Thursday, June 2, 2011

How is that rhythm thing working for you?



For this blog to make any sense, you have to read last week's. I was on an unexpected retreat at Camp Allen as the "chaplain in residence." I was intentionally exploring the difference between a balanced life and a life lived in rhythm with God.

I was living mindful of being as Spirit led as possible--praying about the people whose lives would intersect with mine as I traveled about Camp Allen, praying about when and what to eat, when to rest and when to walk, when and what to read and to do. It was blissful.


Then. Ahh, the dreaded then. I'd been having some problems with my teeth, and as I wisely cared for them, I'd been praying for God to heal anything amiss. Friday morning, I'd just prayed for healing, and decided to snack on a banana. A banana! I took a bite, and began to chew, when I felt something big and foreign mixing in with the banana. Turns out that a bridge made up of a crown attached to two healthy molars had come loose with the two molars breaking off at the gum line.

That it didn't hurt was a miracle. The dentist called me back right away with kind words.

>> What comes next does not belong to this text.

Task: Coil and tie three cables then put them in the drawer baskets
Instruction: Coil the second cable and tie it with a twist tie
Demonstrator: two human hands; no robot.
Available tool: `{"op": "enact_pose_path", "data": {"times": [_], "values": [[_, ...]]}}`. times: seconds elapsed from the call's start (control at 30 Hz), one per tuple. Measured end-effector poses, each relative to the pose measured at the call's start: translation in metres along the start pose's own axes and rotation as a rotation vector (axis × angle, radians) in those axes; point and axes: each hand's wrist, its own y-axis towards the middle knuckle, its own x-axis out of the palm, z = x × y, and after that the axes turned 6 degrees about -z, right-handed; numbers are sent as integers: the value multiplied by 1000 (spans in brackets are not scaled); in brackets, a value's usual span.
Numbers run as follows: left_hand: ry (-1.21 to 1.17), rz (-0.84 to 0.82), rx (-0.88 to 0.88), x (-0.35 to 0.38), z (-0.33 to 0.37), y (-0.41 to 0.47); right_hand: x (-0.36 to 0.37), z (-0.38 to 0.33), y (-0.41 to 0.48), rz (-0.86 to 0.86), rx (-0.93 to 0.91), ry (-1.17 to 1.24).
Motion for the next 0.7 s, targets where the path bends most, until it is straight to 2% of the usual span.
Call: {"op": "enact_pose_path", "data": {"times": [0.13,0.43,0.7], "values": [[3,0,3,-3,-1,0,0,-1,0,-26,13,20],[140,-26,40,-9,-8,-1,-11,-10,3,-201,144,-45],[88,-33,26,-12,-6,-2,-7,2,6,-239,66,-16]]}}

She gave me a prescription for a healing rinse, and since I already had an appointment for my six month check up on Tuesday, I was set for the next four days of Memorial Day weekend.

But the bliss was gone. For my final thirty hours at Camp Allen, rest had met reality. The rhythm of retreat had taken a most discordant turn. As much as I'd loved for the joyful, peaceful give and take of the past two days to continue, if I couldn't dance with God when I didn't like the music I was hearing, I wasn't much of a dance partner.


Back home this week, one morning as I was walking, I heard a lovely prayer on a podcast I enjoy, On Being. A wise woman (Sylvia Boorstein, a celebrated Jewish-Buddhist teacher and psychotherapist, mother, and grandmother) had been interviewed and talked about her practice of metta or loving kindness. Her metta is a time of breathing and stillness as she prays first for herself and then for a variety of others:

May I feel safe. May I feel content. May I feel strong. May I live with ease.

As I've followed the rhythm of God this week, this is the beat of the dance God and I are doing. I have some expensive visits to the oral surgeon and then the dentist over nearly the next year. In the meantime I get to go to Austin and dance with my daughter on her birthday and then dance the airport shuffle as I fly to dance with my grandson and his mom and dad. The beat of the rhythm of God for me today is the breath prayer:

May I feel safe. May I feel content. May I feel strong. May I live with ease.
May you feel safe. May you feel content. May you feel strong. May you live with ease.